罗小娘心神一跳,“你莫要做傻事。”

“我不做傻事,只做对的事。”卿欢站在原地,感受阳光,随之笑容娇艳,若一朵盛开到极致的花儿。

她让人备了马车,幸好父亲并不限制她出行,否则,外出一趟也是不易。

只是马车刚驶到一处茶楼,那二楼便有人推开了窗子,眺望徐府马车。

温时玉立在窗边,修长手指紧紧扣着窗棂,目中流露出的贪恋让人为之讶异。

他身后的华服郎君啜饮了茶水,笑道,“倒没想过,你是个痴情种,只生在勇毅侯府,你注定,是做不了痴情人,收起你那种心思,眼下你还有更重要的事做。”

温时玉抿唇,没有言语。

……

卿欢本想去寻戚修凛,中途遇到了温时玉。

他清风君子一般立在不远,朝车辕上的秋兰道,“可否告知你家姑娘,在下想与她说几句话。”
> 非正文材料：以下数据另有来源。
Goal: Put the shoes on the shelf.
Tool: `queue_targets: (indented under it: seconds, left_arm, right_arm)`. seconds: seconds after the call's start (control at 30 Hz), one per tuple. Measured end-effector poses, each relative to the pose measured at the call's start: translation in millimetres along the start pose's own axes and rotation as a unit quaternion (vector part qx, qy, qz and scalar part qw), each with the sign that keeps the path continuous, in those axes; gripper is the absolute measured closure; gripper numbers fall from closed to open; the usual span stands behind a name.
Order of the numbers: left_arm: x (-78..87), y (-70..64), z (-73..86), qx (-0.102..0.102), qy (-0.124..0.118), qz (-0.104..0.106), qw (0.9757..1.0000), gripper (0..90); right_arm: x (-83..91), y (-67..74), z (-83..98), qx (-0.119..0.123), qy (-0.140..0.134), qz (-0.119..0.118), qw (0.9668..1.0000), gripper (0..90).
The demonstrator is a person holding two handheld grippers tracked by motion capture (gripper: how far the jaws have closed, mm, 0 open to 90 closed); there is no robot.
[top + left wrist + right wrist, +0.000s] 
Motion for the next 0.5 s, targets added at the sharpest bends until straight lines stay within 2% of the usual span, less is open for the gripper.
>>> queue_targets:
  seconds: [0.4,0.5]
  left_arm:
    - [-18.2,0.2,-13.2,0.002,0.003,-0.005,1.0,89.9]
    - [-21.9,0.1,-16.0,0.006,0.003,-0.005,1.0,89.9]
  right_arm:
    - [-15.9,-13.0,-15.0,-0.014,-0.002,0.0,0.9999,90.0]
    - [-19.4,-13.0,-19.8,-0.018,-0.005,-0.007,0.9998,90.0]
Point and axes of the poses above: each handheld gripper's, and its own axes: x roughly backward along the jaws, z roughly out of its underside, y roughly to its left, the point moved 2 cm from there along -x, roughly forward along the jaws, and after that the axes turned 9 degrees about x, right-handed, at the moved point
秋兰啊了声,回头轻声问,“姑娘,是温三公子,您要不要出来见他一下。”

卿欢听到温三公子,恍惚了下,再回神时便应了下来。

她打了两条络子,一条青色,握在了手中,入了茶肆方才取出来摆在桌上。

“先生以前在儋州曾教我剑术,这条络子便送给先生。”她开口,唤他先生。

倒让温时玉愣住,清润的眸子倒影着她无暇面孔,内心也涨满了柔情。

“你的手艺,一直都很好。”视线一低,便看到她空无一物的腕子,“玉镯呢?今日没有戴着吗?”

卿欢抚摸着空荡荡的手腕,“儋州十年,卿欢很感激先生,如今,我想问一问先生,待我是真心实意的吗?”